TASK TO COMPLETE> Type out the listing below exactly. Pictures stay out of it.

________________________

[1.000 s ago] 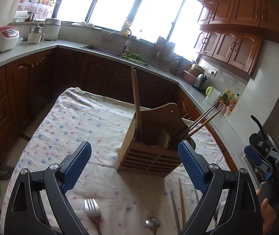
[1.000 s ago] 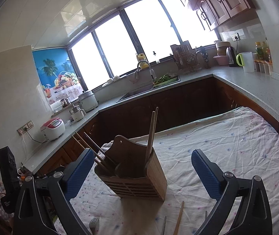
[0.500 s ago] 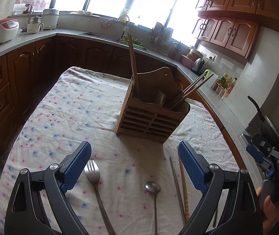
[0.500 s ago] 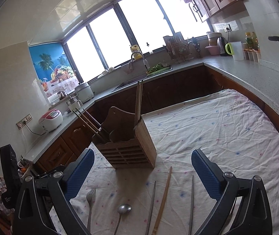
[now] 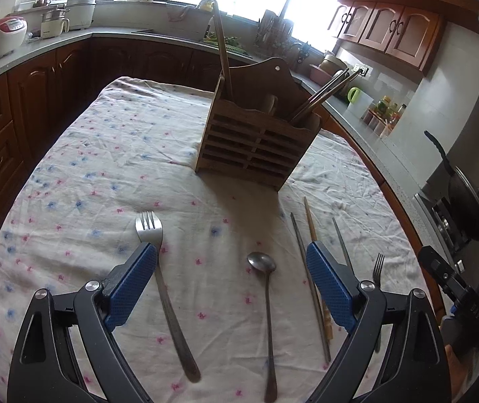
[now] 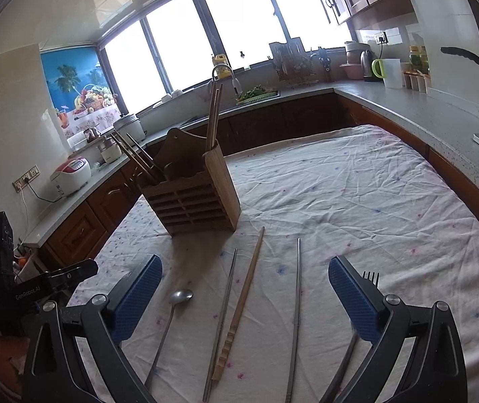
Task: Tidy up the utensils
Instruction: 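Withdraw both open grippers from the caddy back over the utensils, then close the left gripper on the metal spoon while the right gripper grasps a metal chopstick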
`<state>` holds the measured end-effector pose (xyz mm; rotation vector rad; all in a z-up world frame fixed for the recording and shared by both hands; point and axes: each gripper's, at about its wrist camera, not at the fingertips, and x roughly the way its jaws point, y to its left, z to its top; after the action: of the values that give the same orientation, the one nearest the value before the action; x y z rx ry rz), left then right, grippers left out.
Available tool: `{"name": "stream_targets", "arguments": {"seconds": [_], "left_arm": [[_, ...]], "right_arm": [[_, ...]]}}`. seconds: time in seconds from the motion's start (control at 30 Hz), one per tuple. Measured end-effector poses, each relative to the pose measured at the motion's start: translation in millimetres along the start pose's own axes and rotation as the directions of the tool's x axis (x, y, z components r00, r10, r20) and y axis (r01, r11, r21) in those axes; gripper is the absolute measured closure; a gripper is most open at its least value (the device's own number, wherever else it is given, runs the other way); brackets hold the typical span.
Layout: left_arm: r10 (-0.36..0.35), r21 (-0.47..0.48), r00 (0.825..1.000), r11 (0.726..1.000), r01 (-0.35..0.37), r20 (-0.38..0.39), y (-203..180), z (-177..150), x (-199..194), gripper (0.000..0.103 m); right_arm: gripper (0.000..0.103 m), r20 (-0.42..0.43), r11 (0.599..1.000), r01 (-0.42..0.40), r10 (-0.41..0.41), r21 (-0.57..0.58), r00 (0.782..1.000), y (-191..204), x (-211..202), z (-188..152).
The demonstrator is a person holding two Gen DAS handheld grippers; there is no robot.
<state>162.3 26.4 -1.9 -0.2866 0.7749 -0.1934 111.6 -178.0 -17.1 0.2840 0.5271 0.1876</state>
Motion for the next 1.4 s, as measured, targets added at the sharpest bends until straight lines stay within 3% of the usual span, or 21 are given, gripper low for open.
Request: {"name": "stream_targets", "arguments": {"seconds": [0.23, 0.77, 0.93, 1.17, 1.4], "left_arm": [[0.02, 0.002, 0.998, 1.0, -0.02, -0.064, -1.7, -15.1, 12.5, 0.011], [0.01, 0.089, 0.991, 0.996, 0.002, -0.134, -23.2, -20.2, 35.1, 0.011], [-0.006, 0.104, 0.985, 0.994, 0.024, -0.173, -28.3, -22.3, 46.9, 0.024], [-0.019, 0.149, 0.972, 0.987, 0.055, -0.234, -39.5, -26.8, 66.8, 0.05], [-0.026, 0.16, 0.958, 0.984, 0.075, -0.287, -44.2, -29.8, 86.8, 0.068]], "right_arm": [[0.003, -0.042, 1.0, 0.018, -0.018, 0.007, 0.999, -10.0, 3.5, -15.5], [0.006, -0.086, 1.0, 0.022, -0.02, 0.019, 0.996, -18.9, 19.8, -17.0], [0.023, -0.129, 0.999, 0.037, -0.035, 0.019, 0.991, -22.9, 32.6, -18.6], [0.04, -0.179, 0.999, 0.042, -0.04, 0.005, 0.983, -23.6, 53.4, -16.7], [0.049, -0.225, 0.999, 0.051, -0.052, -0.011, 0.973, -27.1, 77.6, -10.0]]}}
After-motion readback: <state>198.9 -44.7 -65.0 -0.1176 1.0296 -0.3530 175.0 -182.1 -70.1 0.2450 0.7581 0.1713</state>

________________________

REPLY>
[1.000 s ago] 
[1.000 s ago] 
[0.500 s ago] 
[0.500 s ago] 
[now] 
[now] 
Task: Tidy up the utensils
Instruction: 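Withdraw both open grippers from the caddy back over the utensils, then close the left gripper on the metal spoon while the right gripper grasps a metal chopstick
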`<state>` holds the measured end-effector pose (xyz mm; rotation vector rad; all in a z-up world frame fixed for the recording and shared by both hands; point and axes: each gripper's, at about its wrist camera, not at the fingertips, and x roughly the way its jaws point, y to its left, z to its top; after the action: of the values that give the same orientation, the one nearest the value before the action; x y z rx ry rz), left then right, grippers left out.
Available tool: `{"name": "stream_targets", "arguments": {"seconds": [_], "left_arm": [[_, ...]], "right_arm": [[_, ...]]}}`. seconds: time in seconds from the motion's start (control at 30 Hz), one per tuple. Measured end-effector poses, each relative to the pose measured at the motion's start: translation in millimetres along the start pose's own axes and rotation as the directions of the tool's x axis (x, y, z components r00, r10, r20) and y axis (r01, r11, r21) in those axes; gripper is the absolute measured closure; a gripper is most open at its least value (the device's own number, wherever else it is given, runs the other way); brackets hold the typical span.
Layout: left_arm: r10 (-0.36..0.35), r21 (-0.47..0.48), r00 (0.825..1.000), r11 (0.726..1.000), r01 (-0.35..0.37), r20 (-0.38..0.39), y (-203..180), z (-177..150), x (-199..194), gripper (0.000..0.103 m); right_arm: gripper (0.000..0.103 m), r20 (-0.42..0.43), r11 (0.599..1.000), r01 (-0.42..0.40), r10 (-0.41..0.41), r21 (-0.57..0.58), r00 (0.782..1.000), y (-191..204), x (-211..202), z (-188..152).
The demonstrator is a person holding two Gen DAS handheld grippers; there is no robot.
<state>162.3 26.4 -1.9 -0.2866 0.7749 -0.1934 111.6 -178.0 -17.1 0.2840 0.5271 0.1876</state>
Motion for the next 1.4 s, as measured, targets added at the sharpest bends until straight lines stay within 3% of the usual span, or 21 are given, gripper low for open.
Request: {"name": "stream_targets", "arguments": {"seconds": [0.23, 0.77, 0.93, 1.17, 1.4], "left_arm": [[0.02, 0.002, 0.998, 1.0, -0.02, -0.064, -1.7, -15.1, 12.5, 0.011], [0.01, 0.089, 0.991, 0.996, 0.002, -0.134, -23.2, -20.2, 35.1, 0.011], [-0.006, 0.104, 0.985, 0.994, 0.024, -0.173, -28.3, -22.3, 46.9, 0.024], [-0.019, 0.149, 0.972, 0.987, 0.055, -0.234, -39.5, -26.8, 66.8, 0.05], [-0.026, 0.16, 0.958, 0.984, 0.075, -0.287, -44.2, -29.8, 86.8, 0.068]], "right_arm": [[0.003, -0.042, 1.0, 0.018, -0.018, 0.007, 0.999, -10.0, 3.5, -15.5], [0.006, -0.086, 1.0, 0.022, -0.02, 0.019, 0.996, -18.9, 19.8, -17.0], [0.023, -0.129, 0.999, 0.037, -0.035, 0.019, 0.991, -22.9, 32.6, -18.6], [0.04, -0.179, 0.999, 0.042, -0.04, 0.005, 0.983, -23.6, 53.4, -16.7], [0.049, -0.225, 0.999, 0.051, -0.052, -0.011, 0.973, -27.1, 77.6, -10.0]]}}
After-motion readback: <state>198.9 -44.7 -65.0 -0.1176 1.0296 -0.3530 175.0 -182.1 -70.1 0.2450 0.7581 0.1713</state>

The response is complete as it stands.